**What to produce:** In the data below, which lines hold the word "held"? Copy them.
Segment Start: Data supplied
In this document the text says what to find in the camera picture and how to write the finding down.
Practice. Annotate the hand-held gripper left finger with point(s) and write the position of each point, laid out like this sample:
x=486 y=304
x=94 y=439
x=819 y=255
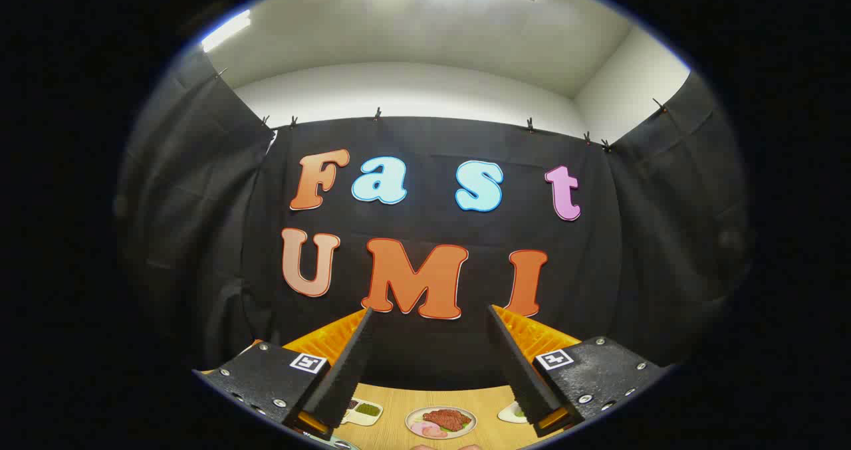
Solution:
x=346 y=363

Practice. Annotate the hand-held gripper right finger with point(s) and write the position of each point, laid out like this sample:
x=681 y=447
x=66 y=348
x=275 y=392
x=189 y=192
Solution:
x=515 y=363

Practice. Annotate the white square coaster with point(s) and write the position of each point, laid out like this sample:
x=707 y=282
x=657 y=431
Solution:
x=513 y=413

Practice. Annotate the white divided bean tray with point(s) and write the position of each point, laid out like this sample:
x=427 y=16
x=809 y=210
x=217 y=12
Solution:
x=364 y=411

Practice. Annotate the white plate with meat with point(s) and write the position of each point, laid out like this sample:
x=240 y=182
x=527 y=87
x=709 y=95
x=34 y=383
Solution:
x=442 y=422

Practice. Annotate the row of black cloth clips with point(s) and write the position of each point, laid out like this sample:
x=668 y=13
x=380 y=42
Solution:
x=377 y=113

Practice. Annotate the short ceiling light panel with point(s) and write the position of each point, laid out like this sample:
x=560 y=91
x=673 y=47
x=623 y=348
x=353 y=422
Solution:
x=226 y=30

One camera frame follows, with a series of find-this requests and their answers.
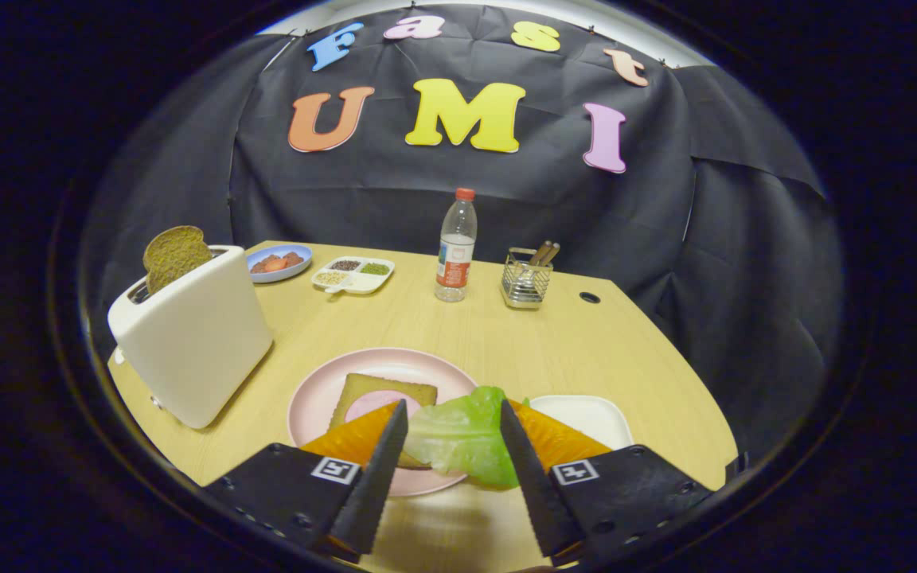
Segment End: Data supplied
**Result below:**
Practice. Annotate the hand-held gripper left finger with point(s) and write the position of each point, laid out like this sample:
Practice. Annotate the hand-held gripper right finger with point(s) and write the position of each point, laid out like this sample:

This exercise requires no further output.